(Escribo a raiz de los artículos de La Colectividad sobre el tiempo en el capitalismo… y otras lecturas)
El tiempo no son los leds que se encienden y se apagan eléctricamente para obtener sentido, ni manecillas que giran incesantemente. No son granos de arena deslizándose desde el cono superior al vacío, amontonando el pasado. El tiempo tiene también que ver con la acción y la reflexión sobre lo que realizamos. Mucho tiempo, o poco… ¿Para qué? Conceptos que se vuelven abstractos por la valoración personal de aquello que está sucediendo, de lo que está por suceder.
El orgullo zapatista y su revolución lenta pero profunda es un ejemplo de transformación inaceptable para la modernidad. Así encontramos documentos infames que hablan de lo estéril de la acción zapatista en base a los criterios que marcan sus opositores y falsos compañeros. El nacimiento del Sup Marcos y su transformación en Galeano, movido por el entendimiento poético de que incluso los muertos siguen luchando, demuestra una posición firme frente al tiempo exterior que pretende imponerse. Su último comunicado es una rebelión frente a la posibilidad, real y en proceso, del etnocidio zapatista. Hace aparecer también a los desaparecidos en Ayotzinapa y devuelve la importancia a lo importante. “En lugar de tuits, hacemos escuelas y clínicas, en lugar de trending topics, fiestas para celebrar la vida derrotando a la muerte.”
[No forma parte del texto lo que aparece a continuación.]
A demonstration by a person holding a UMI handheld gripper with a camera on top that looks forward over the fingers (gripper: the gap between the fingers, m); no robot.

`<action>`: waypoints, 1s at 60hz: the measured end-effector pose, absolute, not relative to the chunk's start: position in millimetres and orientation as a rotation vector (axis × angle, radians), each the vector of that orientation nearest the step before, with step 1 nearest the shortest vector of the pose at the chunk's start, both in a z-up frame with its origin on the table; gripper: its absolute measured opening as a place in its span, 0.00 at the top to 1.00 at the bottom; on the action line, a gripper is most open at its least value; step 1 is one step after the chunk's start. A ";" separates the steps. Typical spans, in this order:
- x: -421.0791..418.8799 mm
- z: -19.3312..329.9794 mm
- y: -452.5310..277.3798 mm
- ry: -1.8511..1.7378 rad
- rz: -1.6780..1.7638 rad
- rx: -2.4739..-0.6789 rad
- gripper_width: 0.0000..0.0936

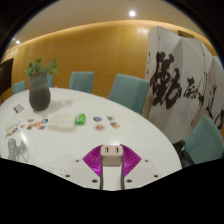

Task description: Unplug charger

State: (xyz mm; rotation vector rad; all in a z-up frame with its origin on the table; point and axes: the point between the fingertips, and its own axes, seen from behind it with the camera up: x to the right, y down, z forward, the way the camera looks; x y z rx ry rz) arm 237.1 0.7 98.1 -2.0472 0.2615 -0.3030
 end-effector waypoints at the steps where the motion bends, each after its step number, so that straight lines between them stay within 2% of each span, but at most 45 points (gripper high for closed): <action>1: 243.4 86.9 -4.8 0.272 -0.303 -2.077 0.74; 9: 269.0 18.4 -30.0 0.319 -0.315 -2.221 0.67; 13: 271.2 2.0 -36.4 0.330 -0.307 -2.266 0.63; 16: 273.9 3.6 -40.2 0.341 -0.302 -2.272 0.57; 20: 271.8 13.1 -42.6 0.349 -0.290 -2.264 0.38; 22: 269.8 15.1 -43.0 0.341 -0.286 -2.252 0.20; 25: 266.8 25.7 -46.9 0.328 -0.284 -2.242 0.05; 28: 262.8 35.1 -53.0 0.323 -0.291 -2.230 0.08; 38: 233.1 85.6 -96.9 0.312 -0.274 -2.198 0.07; 53: 186.9 154.7 -201.3 0.284 -0.321 -2.129 0.06; 60: 167.0 174.5 -244.2 0.277 -0.343 -2.114 0.07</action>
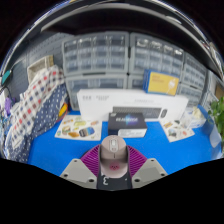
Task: Arrange mouse
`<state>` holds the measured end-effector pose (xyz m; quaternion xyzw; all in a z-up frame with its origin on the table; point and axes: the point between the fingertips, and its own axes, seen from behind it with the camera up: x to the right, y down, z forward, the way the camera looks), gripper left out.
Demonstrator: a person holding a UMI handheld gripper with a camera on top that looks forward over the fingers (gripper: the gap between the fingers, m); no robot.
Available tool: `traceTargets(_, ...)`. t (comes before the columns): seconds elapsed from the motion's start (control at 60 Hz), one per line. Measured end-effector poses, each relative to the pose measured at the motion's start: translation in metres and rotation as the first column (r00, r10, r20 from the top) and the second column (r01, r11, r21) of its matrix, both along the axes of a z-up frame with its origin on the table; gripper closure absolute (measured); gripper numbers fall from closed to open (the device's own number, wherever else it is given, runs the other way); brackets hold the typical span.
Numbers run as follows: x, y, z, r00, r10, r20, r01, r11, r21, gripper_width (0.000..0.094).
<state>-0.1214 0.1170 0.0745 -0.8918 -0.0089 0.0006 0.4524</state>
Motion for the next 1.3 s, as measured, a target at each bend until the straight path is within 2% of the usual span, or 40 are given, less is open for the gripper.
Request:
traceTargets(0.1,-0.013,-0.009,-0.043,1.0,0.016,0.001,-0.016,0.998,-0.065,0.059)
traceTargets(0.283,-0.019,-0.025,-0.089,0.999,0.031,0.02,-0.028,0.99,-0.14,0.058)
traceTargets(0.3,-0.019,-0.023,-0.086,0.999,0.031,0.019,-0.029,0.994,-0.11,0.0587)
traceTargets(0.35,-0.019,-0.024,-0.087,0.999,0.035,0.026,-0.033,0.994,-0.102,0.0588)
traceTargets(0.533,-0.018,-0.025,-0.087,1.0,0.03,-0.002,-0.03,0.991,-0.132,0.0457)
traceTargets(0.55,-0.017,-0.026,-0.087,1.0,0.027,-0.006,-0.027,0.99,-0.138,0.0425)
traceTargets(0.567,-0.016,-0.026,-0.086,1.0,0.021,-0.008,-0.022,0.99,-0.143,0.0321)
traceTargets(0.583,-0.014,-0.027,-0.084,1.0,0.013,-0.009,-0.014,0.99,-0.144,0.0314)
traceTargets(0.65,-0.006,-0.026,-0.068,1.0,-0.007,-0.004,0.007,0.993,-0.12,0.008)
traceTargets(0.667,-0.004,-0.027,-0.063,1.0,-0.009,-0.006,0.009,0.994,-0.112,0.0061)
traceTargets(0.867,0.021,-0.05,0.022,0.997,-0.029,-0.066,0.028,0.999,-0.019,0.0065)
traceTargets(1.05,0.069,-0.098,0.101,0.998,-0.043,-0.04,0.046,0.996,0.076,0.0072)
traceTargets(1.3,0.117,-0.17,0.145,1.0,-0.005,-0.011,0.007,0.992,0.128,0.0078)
El reflejo de la derrota que podría haber sido se muestra a las claras en el mundo rural occidental, convertido en una mala copia de lo urbano. Según la flecha temporal que marca inevitablemente el progreso, el tiempo se trastocó para los labriegos y paisanos, pasando por encima de las impotentes y envejecidas comunidades campesinas al brutal estilo en que imaginaba Werner Rösener*: como un ferrocarril sobre una carretilla. La locomotora de la historia trae consigo la ociosidad y la explotación asalariada. Antes, el trabajo duro, reconfortante, en beneficio propio y comunitario, se repartía a lo largo de la vida con instantes de esparcimiento sujetos con los alfileres de la sociabilidad. Ahora, deja lugar a las largas horas vacías frente al televisor y largos segundos de trabajo industrializado, también en el campo. Mientras, la atomización mata a la sociedad como un cáncer.
Todas esas comunidades murieron por el mismo deseo de (hacerlas) “prosperar”. Economía rentable, ultramovilidad, ayudas para la mecanización… ¿La prosperidad de quién, cabe preguntarse? La misma que llenó los suburbios de las grandes ciudades hace 50 años y los convirtió en espacios de concentración: Insalubres, sin servicios, sin futuro.
Late el mismo deseo de destrucción en quienes querrían hacer de la revolución zapatista una realidad mensurable, protocolarizada, parametrizada. Quien ignora el compromiso zapatista con el reencantamiento del mundo y olvida la oposición militar del Estado mexicano. Quien valora desde una mentalidad incapaz de reconocerse a sí misma, porque es incapaz de reconocer al otro.
*Werner Rösener, Los campesinos en la historia europea. Crítica, 1995.